Task item –
Please set down, unchanged, the line containing "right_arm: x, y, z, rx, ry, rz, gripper" and all the lines that follow it until the data below ends.

Data segment –
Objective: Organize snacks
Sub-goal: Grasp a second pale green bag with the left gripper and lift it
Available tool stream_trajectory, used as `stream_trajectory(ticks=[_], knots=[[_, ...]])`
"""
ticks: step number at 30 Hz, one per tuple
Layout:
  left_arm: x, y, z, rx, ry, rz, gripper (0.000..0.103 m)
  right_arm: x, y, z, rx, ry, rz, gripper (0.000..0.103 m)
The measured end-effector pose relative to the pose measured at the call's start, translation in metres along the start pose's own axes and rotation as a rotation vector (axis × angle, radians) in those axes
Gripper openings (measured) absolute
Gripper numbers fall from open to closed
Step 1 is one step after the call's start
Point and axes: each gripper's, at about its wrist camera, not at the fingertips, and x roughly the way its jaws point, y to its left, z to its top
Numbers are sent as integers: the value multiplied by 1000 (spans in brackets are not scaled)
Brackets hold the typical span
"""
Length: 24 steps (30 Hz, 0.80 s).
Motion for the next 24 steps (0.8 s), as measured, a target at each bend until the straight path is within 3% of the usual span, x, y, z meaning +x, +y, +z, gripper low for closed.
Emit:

The answer –
  right_arm: x, y, z, rx, ry, rz, gripper (0.000..0.103 m)
The measured end-effector pose relative to the pose measured at the call's start, translation in metres along the start pose's own axes and rotation as a rotation vector (axis × angle, radians) in those axes
Gripper openings (measured) absolute
Gripper numbers fall from open to closed
Step 1 is one step after the call's start
Point and axes: each gripper's, at about its wrist camera, not at the fingertips, and x roughly the way its jaws point, y to its left, z to its top
Numbers are sent as integers: the value multiplied by 1000 (spans in brackets are not scaled)
Brackets hold the typical span
"""
Length: 24 steps (30 Hz, 0.80 s).
Motion for the next 24 steps (0.8 s), as measured, a target at each bend until the straight path is within 3% of the usual span, x, y, z meaning +x, +y, +z, gripper low for closed.
Emit:

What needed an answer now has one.